The instability of some miRNAs and the differences in stability described in the present and in other studies [13,18,20] must be considered when designing studies and transferring research results to routine diagnostics. In most studies, miRNA isolation was performed immediately after sampling or storage at −80 °C and degradation over time was not investigated. For miR-122, reference value for healthy (non-liver disease) dogs lies under 3312 copies per µL and mean of miR-122 copy number in liver-diseased dogs lies about 11,332 copies per µL, measured all immediately after sampling or cooling at −80 °C [14]. Taken into account that the value of miR-122 in serum after 48 h without cooling is about 10% of the value at time point 0, false negative results cannot be ruled out. Besides, a decline of 50% after 24 h cooled storage would be tolerable. In most cases, miRNAs are up-regulated when being described as potential biomarkers: miR-21, 122, 126 and 222 showed increased serum copy numbers in the liver case group than the control group [13], copy number of circulating miR-214 and 494 was raised in the group with splenic tumours [11] and miR-126 and 214 are named as biomarkers for several neoplastic diseases having an increased copy number in serum [12]. If increase of copy numbers for a certain miRNA in case group is observed, this miRNA can only be used as biomarker when fold change due to disease is remarkably more than the fold change caused by storage over time. Therefore, when using research results in routine diagnostics, the stability of miRNAs over time should be confirmed as being stable. Alternatively, the study design can include this fact, quantify the miRNAs after the usual storage time in daily routine diagnostics, and compare groups (cases and controls) with these values.
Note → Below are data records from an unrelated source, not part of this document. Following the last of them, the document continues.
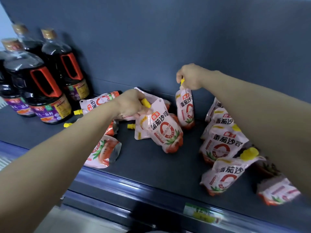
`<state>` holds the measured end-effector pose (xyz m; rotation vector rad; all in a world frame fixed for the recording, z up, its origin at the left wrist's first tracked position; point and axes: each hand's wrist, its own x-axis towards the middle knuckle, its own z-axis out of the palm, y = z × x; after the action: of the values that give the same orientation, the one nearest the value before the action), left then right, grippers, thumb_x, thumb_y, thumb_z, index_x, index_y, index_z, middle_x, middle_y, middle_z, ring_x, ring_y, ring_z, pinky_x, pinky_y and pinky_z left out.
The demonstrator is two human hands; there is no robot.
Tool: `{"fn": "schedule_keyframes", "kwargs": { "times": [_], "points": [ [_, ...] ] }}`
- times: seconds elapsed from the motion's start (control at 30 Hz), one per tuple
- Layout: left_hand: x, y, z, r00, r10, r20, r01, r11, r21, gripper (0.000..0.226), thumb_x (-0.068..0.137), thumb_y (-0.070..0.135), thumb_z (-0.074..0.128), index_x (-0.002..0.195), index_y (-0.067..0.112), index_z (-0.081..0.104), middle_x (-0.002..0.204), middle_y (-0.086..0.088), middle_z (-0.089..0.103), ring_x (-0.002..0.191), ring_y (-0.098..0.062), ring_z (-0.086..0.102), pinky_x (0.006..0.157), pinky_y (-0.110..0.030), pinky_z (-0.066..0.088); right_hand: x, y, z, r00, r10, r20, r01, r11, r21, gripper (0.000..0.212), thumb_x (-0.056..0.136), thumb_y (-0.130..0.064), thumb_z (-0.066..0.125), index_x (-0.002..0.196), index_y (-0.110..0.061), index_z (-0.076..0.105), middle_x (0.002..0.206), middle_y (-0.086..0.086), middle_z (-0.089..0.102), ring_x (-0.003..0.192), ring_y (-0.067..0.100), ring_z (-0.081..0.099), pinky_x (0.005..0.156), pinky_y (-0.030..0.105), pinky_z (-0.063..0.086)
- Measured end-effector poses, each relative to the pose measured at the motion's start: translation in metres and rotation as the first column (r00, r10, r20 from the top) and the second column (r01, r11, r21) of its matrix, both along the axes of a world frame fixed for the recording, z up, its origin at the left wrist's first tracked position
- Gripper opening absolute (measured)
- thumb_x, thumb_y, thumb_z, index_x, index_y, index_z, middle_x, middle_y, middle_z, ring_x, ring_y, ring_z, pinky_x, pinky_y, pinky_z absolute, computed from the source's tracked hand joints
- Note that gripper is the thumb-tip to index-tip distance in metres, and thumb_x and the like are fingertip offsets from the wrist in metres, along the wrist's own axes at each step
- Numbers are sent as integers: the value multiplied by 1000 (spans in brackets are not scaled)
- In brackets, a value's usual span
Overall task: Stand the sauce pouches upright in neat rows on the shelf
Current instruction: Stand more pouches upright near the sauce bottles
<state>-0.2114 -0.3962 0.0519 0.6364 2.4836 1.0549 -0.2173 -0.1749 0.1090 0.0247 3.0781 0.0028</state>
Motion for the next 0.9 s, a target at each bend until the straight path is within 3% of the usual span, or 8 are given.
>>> {"fn": "schedule_keyframes", "kwargs": {
  "times": [0.13, 0.27, 0.37, 0.57, 0.67, 0.73, 0.83, 0.9],
  "points": [
    [11, 12, 17, 990, -4, -142, -1, 999, -33, 23, 74, 18, 76, 83, 0, 66, 83, -17, 67, 74, -22, 58, 75, -35, 50, 7, 5, -2, 992, -105, -64, 104, 994, -13, 24, 86, -10, 65, 109, -2, 67, 113, 17, 65, 103, 36, 62, 88, 37, 53],
    [21, 16, 27, 979, -36, -200, 25, 998, -54, 16, 73, 16, 77, 82, 5, 69, 90, -16, 72, 85, -27, 66, 83, -38, 51, 11, 9, -5, 962, -214, -168, 206, 977, -61, 12, 86, -8, 63, 93, 3, 64, 87, 15, 58, 81, 33, 58, 69, 34, 49],
    [26, 16, 30, 973, -45, -226, 34, 998, -55, 15, 73, 15, 77, 82, 7, 69, 89, -14, 72, 84, -25, 66, 82, -37, 52, 12, 9, -8, 945, -260, -197, 240, 964, -118, 10, 86, -7, 63, 86, 3, 64, 76, 12, 53, 74, 31, 55, 65, 32, 47],
    [31, 19, 31, 976, -66, -207, 53, 996, -67, 18, 72, 15, 77, 84, 4, 69, 87, -13, 72, 79, -24, 65, 82, -39, 54, 13, 1, -9, 954, -260, -150, 238, 960, -147, 16, 85, -7, 64, 99, 2, 65, 104, 19, 63, 79, 32, 54, 75, 35, 51],
    [35, 24, 32, 969, -139, -203, 105, 980, -169, 15, 74, 19, 76, 83, 9, 70, 88, -7, 72, 80, -21, 64, 74, -32, 53, 17, 4, -4, 956, -262, -131, 243, 959, -148, 25, 85, -6, 63, 109, 1, 63, 112, 18, 62, 89, 33, 58, 81, 36, 52],
    [37, 28, 31, 962, -177, -207, 130, 967, -220, 14, 74, 22, 76, 82, 12, 72, 86, -4, 72, 79, -19, 63, 69, -24, 46, 21, 4, 1, 960, -253, -121, 234, 960, -153, 22, 85, -9, 64, 105, 1, 63, 106, 17, 62, 94, 36, 60, 81, 35, 53],
    [40, 38, 30, 960, -154, -232, 109, 975, -194, 17, 74, 23, 76, 83, 9, 74, 86, -11, 72, 71, -18, 58, 64, -24, 43, 28, 7, 7, 957, -257, -132, 233, 957, -171, 22, 85, -11, 63, 69, -4, 51, 73, 11, 49, 77, 32, 46, 61, 28, 40],
    [41, 47, 28, 960, -142, -243, 106, 983, -153, 16, 75, 22, 75, 83, 8, 74, 84, -13, 71, 67, -18, 56, 64, -26, 45, 32, 8, 10, 957, -248, -148, 219, 957, -191, 16, 86, -10, 62, 75, -1, 56, 78, 14, 54, 77, 30, 46, 64, 29, 40]
  ]
}}
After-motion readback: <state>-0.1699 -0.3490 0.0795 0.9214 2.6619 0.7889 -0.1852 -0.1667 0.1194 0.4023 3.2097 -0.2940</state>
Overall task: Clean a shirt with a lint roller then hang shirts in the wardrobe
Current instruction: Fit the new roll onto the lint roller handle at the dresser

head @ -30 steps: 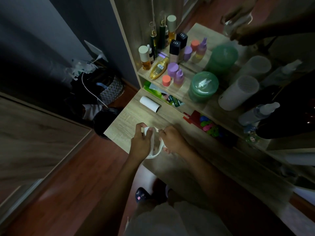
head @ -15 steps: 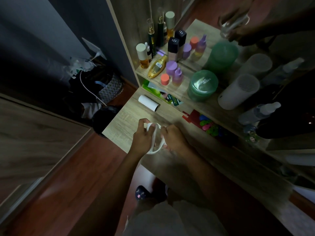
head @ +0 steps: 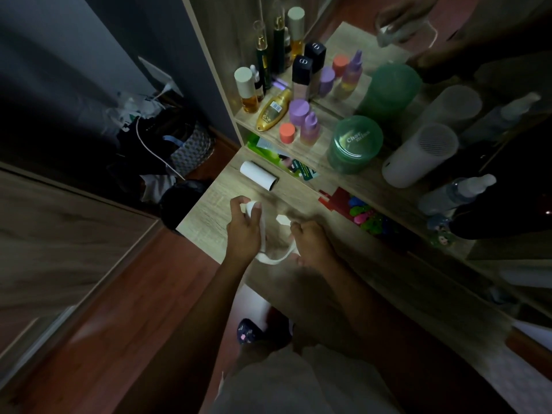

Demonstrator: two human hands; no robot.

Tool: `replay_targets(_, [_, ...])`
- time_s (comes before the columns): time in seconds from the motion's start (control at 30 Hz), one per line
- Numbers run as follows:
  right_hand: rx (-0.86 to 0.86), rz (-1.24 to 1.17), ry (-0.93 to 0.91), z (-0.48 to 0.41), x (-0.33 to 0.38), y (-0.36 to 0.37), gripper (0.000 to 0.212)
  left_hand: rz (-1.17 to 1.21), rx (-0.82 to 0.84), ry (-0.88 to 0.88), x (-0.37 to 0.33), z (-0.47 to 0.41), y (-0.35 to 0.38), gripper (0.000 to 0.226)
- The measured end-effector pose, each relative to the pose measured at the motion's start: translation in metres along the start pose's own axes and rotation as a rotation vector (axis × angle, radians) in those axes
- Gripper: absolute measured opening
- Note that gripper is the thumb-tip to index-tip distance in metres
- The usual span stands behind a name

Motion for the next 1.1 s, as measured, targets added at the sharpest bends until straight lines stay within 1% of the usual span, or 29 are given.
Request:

For routine diagnostics, sample material should always be the same, isolation of miRNA should be performed as fast as possible after sampling and in the same time range as done in the evaluation study, quantification should be standardized by normalization procedures. In human medicine, AI-driven miRNA profiling is increasingly investigated for cancer detection [39] presenting a promising opportunity for veterinary medicine as well.

5. Conclusions

Using miRNAs as biomarkers in liquid biopsy for cancer detection is becoming increasingly important, and stability over time and storage are pre-requisites. Stability varies depending on time and temperature and even between different miRNAs and species. Canine miR-20b, miR-126, miR-192, and miR-214 are stable for up to 48 h independent of temperature, whereby refrigeration likely optimises the values. While storing miR-21, miR-122, and miR-222 for 24 h at 20 °C appears satisfactory, it is essential to consistently examine the differences between control and patient samples to ensure their viability as biomarkers. These issues should be considered when designing and comparing studies and when transferring results from scientific studies to diagnostic tests.